Goal of the exercise:
Please reproduce the entries below exactly from the line with "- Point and" through their last line, leaving out any pictures.

Data for analysis:
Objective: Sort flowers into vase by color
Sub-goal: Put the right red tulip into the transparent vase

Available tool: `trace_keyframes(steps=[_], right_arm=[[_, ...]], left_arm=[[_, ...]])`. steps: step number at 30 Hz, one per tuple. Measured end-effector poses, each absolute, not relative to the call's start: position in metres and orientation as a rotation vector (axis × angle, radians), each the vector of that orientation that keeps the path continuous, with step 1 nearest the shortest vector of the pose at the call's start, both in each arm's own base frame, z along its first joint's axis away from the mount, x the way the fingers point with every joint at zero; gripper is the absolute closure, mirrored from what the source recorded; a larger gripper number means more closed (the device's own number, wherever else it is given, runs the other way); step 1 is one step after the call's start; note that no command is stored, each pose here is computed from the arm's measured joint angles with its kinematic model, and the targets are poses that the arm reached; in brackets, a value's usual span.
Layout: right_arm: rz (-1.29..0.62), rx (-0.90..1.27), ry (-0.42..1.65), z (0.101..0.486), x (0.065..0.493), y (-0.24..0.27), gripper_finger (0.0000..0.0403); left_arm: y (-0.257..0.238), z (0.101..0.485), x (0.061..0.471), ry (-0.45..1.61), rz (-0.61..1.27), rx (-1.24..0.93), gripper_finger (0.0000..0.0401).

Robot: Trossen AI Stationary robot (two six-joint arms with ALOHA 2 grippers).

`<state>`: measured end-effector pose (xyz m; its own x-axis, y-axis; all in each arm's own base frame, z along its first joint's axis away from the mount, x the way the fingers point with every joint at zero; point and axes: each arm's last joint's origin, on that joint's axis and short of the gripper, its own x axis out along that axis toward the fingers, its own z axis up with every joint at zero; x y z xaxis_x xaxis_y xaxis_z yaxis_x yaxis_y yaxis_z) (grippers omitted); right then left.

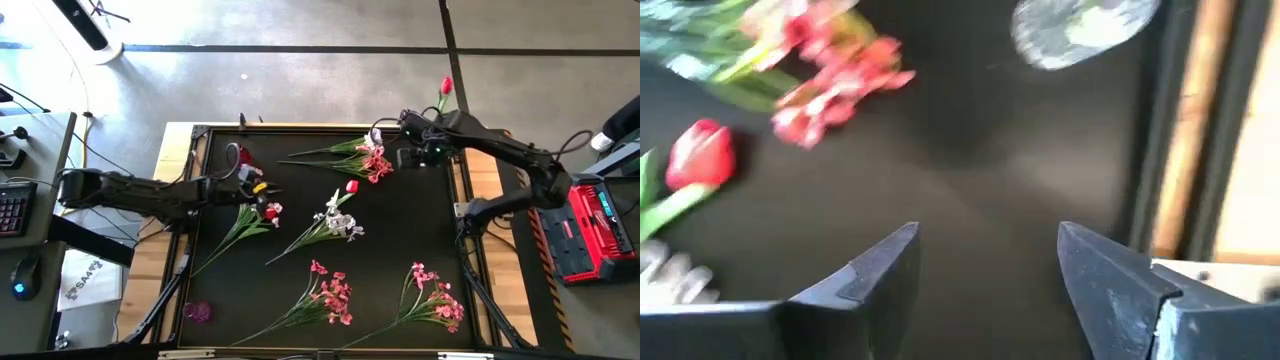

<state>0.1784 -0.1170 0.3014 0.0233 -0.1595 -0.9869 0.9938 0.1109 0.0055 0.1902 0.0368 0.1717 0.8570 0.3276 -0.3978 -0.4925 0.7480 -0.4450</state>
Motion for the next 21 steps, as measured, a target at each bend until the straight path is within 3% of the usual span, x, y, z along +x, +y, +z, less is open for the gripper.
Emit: trace_keyframes(steps=[6,13,21], right_arm=[[-1.058,1.037,1.042,0.309,0.189,-0.102,0.0179],[-0.943,1.013,0.949,0.312,0.208,-0.092,0.0179],[-0.912,0.989,0.973,0.312,0.211,-0.083,0.0179]], left_arm=[[0.052,0.189,0.249,0.405,0.413,-0.453,0.0244],[0.069,0.183,0.307,0.733,0.426,-0.457,0.0244],[0.084,0.191,0.378,0.718,0.343,-0.37,0.0244]])
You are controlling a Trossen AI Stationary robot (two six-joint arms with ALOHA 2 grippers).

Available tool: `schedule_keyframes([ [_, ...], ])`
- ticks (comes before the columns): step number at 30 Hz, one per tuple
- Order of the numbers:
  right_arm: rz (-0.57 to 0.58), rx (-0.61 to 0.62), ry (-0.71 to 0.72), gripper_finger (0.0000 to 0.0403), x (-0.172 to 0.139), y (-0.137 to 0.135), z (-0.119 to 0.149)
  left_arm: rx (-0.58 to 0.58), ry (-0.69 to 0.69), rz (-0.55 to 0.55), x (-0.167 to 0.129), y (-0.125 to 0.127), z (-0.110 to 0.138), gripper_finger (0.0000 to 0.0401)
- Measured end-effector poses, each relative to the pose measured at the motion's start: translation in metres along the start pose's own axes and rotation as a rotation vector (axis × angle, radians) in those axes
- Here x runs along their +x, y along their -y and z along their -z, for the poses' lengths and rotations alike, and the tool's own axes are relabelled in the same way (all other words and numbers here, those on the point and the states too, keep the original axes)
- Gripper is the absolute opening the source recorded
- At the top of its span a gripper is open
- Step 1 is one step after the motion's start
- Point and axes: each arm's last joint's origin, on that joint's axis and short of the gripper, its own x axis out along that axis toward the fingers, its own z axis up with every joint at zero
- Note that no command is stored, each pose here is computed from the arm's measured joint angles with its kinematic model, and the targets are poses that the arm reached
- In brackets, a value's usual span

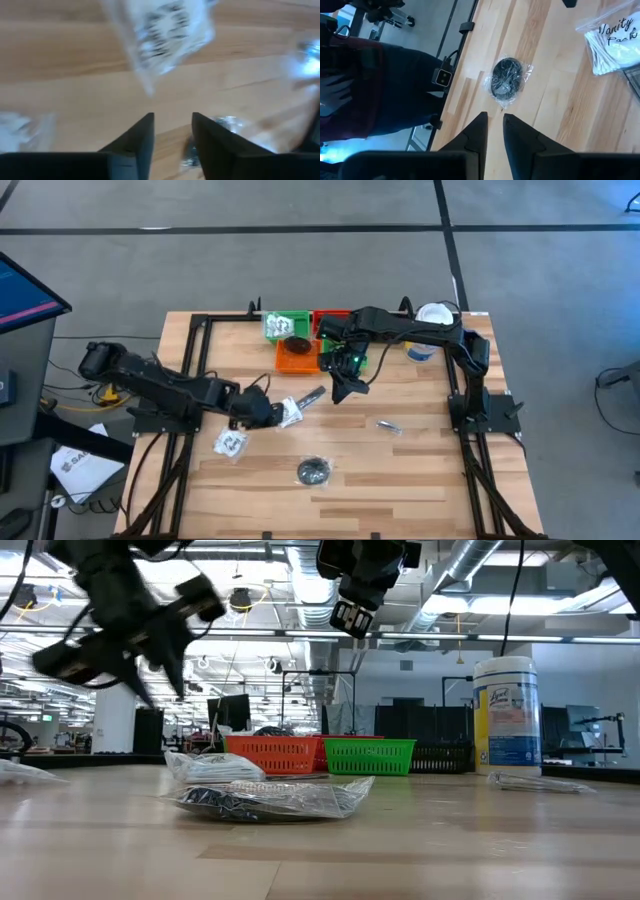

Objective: Pick & Place Travel size toiletries
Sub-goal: Put the vanity pack into the green bin

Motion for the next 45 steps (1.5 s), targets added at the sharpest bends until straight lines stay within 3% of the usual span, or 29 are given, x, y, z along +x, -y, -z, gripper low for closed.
schedule_keyframes([
  [4, 0.000, -0.004, -0.002, 0.0053, 0.000, 0.000, 0.000, -0.059, 0.025, -0.026, 0.007, -0.019, 0.014, 0.0168],
  [11, -0.001, -0.018, -0.003, 0.0053, 0.000, 0.000, 0.000, -0.189, 0.145, 0.160, 0.022, -0.039, 0.024, 0.0200],
  [25, 0.006, -0.017, 0.006, 0.0053, -0.004, 0.003, 0.001, -0.212, 0.266, 0.142, 0.033, -0.057, 0.002, 0.0187],
  [36, 0.009, -0.015, 0.010, 0.0053, -0.005, 0.004, 0.001, -0.204, 0.278, 0.181, 0.037, -0.059, -0.007, 0.0182],
  [45, 0.009, -0.018, 0.010, 0.0053, -0.005, 0.004, 0.001, -0.150, 0.268, 0.130, 0.049, -0.062, -0.008, 0.0182],
])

Response to the task:
- Point and axes: each arm's last joint's origin, on that joint's axis and short of the gripper, its own x axis out along that axis toward the fingers, its own z axis up with every joint at zero
- Note that no command is stored, each pose here is computed from the arm's measured joint angles with its kinematic model, and the targets are poses that the arm reached
- In brackets, a value's usual span


Objective: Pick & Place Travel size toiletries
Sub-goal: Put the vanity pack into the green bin

Motion for the next 45 steps (1.5 s), targets added at the sharpest bends until straight lines stay within 3% of the usual span, or 29 are given, x, y, z along +x, -y, -z, gripper low for closed.
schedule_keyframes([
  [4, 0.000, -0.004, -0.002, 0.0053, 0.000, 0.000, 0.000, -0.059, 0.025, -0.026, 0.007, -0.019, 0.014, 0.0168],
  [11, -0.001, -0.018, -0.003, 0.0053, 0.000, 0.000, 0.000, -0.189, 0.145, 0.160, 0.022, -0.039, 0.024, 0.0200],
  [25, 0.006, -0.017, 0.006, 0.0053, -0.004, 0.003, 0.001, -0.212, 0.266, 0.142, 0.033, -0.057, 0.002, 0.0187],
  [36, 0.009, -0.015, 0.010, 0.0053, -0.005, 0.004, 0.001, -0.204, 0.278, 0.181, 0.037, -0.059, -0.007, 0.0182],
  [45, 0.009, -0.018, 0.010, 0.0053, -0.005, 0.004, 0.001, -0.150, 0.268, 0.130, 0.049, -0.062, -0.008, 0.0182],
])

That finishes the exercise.